Bridging Culture
Bridging Culture & Capital:
The Daily Work of a Native Social Entrepreneur
Personal reflections on balancing tradition and innovation
When people hear “entrepreneur,” they often picture tech startups, pitch decks, and high-speed scaling. But for many of us navigating the world as Native social entrepreneurs, the work looks, and feels very different.
It’s not just about building a business. It’s about protecting a legacy.
As a Native entrepreneur, I don’t separate my identity from my work. I carry ancestors into every meeting. I bring generations of wisdom into boardrooms, pitch calls, and strategic plans. And I constantly balance two seemingly opposing forces: culture and capital.
Culture reminds me why I started. Capital reminds me what it takes to keep going.
WALKING IN TWO WORLDS
Each day, I walk in two worlds. In one, I’m reviewing spreadsheets, applying for grants, meeting with funders, and writing reports. In the other, I’m rooted in community, being with ʻohana, helping plant kalo, speaking in ʻŌlelo Hawaiʻi. The tension is real.

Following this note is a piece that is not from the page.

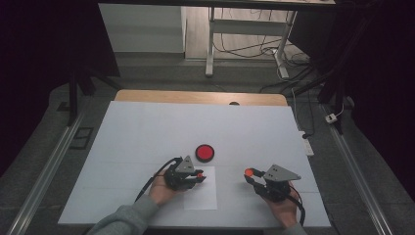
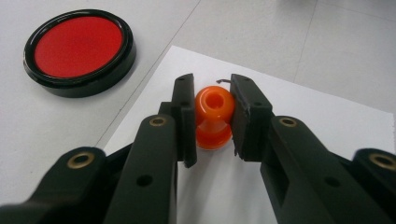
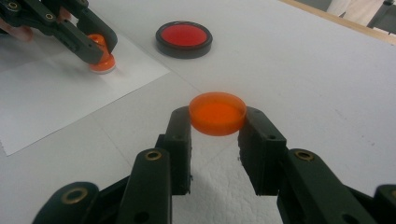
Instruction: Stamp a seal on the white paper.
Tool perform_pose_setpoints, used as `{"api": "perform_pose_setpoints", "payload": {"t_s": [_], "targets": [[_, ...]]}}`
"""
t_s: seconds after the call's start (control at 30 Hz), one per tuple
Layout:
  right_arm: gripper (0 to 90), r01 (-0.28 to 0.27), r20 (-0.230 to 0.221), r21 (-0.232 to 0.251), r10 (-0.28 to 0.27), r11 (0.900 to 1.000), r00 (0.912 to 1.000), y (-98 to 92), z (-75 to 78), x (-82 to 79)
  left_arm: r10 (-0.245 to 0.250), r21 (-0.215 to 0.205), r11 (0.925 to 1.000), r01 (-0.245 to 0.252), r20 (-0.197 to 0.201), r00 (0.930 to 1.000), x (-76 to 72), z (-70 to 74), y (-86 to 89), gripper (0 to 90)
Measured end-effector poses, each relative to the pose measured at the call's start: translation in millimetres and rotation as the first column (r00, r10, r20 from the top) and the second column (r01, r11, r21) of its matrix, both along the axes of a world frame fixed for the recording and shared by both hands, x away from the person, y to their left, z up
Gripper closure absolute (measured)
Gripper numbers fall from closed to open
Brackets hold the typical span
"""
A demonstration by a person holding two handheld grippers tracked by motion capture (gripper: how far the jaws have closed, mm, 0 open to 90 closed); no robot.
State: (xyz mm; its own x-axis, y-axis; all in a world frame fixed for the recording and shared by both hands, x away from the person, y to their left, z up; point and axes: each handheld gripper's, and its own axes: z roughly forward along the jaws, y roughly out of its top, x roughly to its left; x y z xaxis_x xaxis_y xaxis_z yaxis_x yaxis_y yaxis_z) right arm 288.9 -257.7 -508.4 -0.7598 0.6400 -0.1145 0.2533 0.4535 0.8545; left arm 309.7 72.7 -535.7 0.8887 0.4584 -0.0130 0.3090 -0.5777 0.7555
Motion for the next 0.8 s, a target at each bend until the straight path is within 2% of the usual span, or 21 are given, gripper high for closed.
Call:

Funders often want metrics. My community values relationships. Investors ask for growth projections. We ask, “Is this pono?” Capital seeks scale. Culture asks for stewardship.
Bridging these worlds means becoming fluent in both. It means translating vision into budget line items, and values into strategy. It means defending timelines that allow for pilina and process, not just outcomes. It means taking time to pause and pule before launching a new project.

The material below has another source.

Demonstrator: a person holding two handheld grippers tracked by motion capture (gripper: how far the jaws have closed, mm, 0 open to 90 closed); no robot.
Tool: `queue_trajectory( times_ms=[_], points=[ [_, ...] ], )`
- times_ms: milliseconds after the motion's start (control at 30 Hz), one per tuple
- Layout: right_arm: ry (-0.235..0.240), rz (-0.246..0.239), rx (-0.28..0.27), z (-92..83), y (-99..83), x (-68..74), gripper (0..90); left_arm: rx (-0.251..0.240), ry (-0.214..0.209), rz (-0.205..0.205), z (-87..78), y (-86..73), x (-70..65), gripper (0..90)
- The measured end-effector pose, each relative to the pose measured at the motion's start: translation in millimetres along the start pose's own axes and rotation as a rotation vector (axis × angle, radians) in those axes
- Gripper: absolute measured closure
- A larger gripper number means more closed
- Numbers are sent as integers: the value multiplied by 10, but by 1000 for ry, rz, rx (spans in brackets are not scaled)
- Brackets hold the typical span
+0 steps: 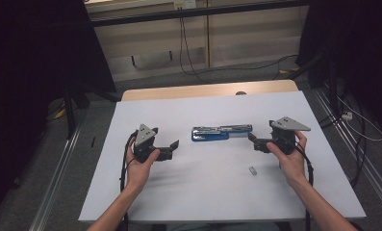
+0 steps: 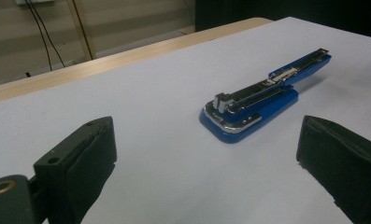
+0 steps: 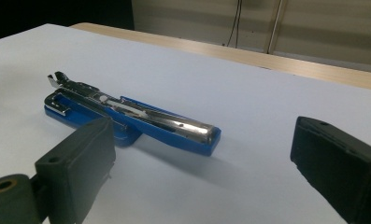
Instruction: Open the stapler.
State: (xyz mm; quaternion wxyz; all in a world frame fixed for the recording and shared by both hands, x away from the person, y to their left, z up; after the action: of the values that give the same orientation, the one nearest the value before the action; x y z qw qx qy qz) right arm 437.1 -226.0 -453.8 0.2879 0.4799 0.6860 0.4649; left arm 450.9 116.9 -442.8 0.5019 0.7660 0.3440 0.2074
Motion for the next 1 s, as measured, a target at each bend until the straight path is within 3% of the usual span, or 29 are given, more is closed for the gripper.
queue_trajectory(
  times_ms=[300,567,667,800,1000],
  points=[
    [-24,8,3,-128,-55,-30,69,15,14,-17,-170,-166,11,52],
    [-34,4,15,-279,-146,-48,74,15,38,14,-331,-258,-37,47],
    [-33,5,40,-335,-222,-18,63,4,39,5,-402,-270,-72,45],
    [-40,4,12,-429,-195,-1,64,-5,38,-15,-488,-306,-76,45],
    [-47,-9,28,-555,-280,38,64,7,59,-32,-576,-374,-37,43]
  ],
)
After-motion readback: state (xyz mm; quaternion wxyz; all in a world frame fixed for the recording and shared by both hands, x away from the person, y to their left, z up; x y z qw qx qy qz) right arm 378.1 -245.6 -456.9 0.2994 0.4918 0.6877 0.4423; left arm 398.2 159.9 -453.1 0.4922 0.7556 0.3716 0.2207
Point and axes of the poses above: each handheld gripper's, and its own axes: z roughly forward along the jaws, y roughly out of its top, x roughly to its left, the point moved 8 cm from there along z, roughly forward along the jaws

INNOVATION DOESN’T MEAN LEAVING CULTURE BEHIND
One of the biggest misconceptions I’ve faced is that honoring tradition means resisting innovation. That couldn’t be further from the truth.
Our people have always innovated, through navigation, storytelling, farming systems, and community governance. The difference is that our innovation is deeply relational. It’s not about disrupting for the sake of profit. It’s about evolving in a way that honors our past and protects our future.
Innovation, to me, means creating a business model that pays fair wages while respecting cultural protocols. It means developing products or services that carry meaning, not just marketability. It means building in a way that regenerates the land, not just revenue.
THE HIDDEN LABOR OF INTEGRITY
There’s a kind of labor no one sees in our work.
It’s the time spent explaining cultural context in grant interviews.
It’s the energy used to turn down funding that doesn’t align with our values.
It’s the emotional work of choosing collective healing over personal gain.
This hidden labor is constant. But it’s also sacred. Because the moment we compromise our values, we lose the very thing that makes our work worth doing.
Staying in integrity while navigating capital systems isn’t easy. But it’s necessary. And the more we name it, the more we can normalize it, for ourselves and for the next generation.
A CALL TO FELLOW ENTREPRENEURS AND FUNDERS
To Native entrepreneurs walking this path: you’re not alone. The balancing act you’re doing every day is powerful. It’s also heavy. Rest when you need to. Speak your truth in rooms that weren’t built for you. Build new rooms when you must.
To funders and allies: if you want to support Native innovation, support the full story. Be willing to slow down, to listen, and to fund relationships, not just results. Be flexible in how impact is defined, and understand that for many of us, success isn’t exit, it’s endurance.
FINAL THOUGHT
Bridging culture and capital is daily work. It’s nuanced, exhausting, beautiful, and brave. But it’s also how we build economies that don’t just extract, but also restore.
And that’s the kind of future I want to invest in.